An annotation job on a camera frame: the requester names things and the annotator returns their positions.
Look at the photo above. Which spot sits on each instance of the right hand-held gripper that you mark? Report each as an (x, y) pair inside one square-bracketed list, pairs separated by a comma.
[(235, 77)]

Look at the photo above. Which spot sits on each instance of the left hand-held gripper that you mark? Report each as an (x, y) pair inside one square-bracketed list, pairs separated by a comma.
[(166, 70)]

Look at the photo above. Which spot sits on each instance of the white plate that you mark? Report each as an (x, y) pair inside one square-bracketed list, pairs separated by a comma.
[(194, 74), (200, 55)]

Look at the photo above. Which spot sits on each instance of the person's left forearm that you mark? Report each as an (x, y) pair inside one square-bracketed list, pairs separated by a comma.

────────

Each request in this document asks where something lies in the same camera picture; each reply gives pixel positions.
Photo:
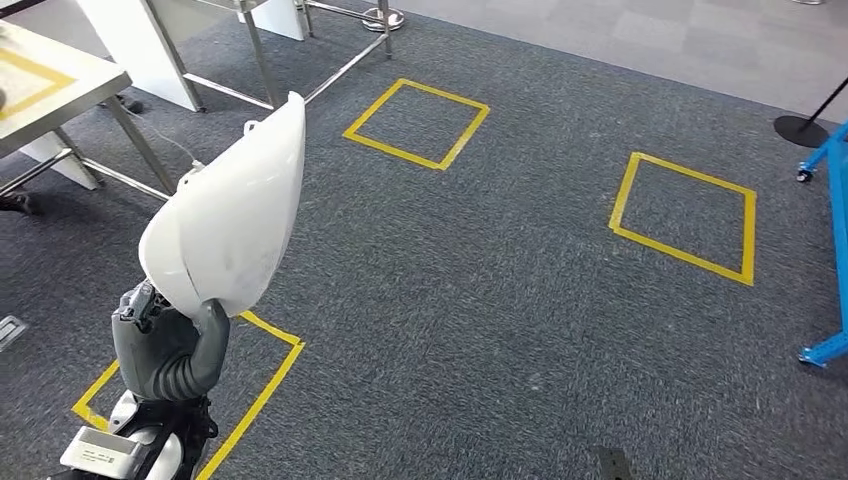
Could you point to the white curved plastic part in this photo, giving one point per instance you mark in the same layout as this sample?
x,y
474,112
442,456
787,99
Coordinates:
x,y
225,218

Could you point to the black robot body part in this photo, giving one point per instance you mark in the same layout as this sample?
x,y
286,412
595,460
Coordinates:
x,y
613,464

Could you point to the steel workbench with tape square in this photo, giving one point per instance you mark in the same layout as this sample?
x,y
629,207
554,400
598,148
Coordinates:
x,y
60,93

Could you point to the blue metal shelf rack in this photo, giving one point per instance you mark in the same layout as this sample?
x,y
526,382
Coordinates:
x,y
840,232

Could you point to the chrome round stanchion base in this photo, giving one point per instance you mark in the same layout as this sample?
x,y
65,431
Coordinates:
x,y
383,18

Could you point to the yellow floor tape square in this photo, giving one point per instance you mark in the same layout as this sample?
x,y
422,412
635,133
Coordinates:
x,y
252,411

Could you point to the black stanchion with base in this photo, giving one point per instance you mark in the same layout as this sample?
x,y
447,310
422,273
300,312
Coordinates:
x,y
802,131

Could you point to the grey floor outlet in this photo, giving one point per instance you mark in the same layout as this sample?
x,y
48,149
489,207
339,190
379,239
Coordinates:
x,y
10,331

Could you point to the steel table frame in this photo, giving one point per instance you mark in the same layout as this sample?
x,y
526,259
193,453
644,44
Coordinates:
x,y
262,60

────────

DESCRIPTION OF THE TASK
Filter the entries down to the lines that hold "frame". Copy those lines.

SOLVED EXERCISE
An annotation job on a camera frame: the requester names things and the annotator returns their positions.
Could you point to the steel table frame in this photo, giving one point per instance you mark in the same layout as this sample?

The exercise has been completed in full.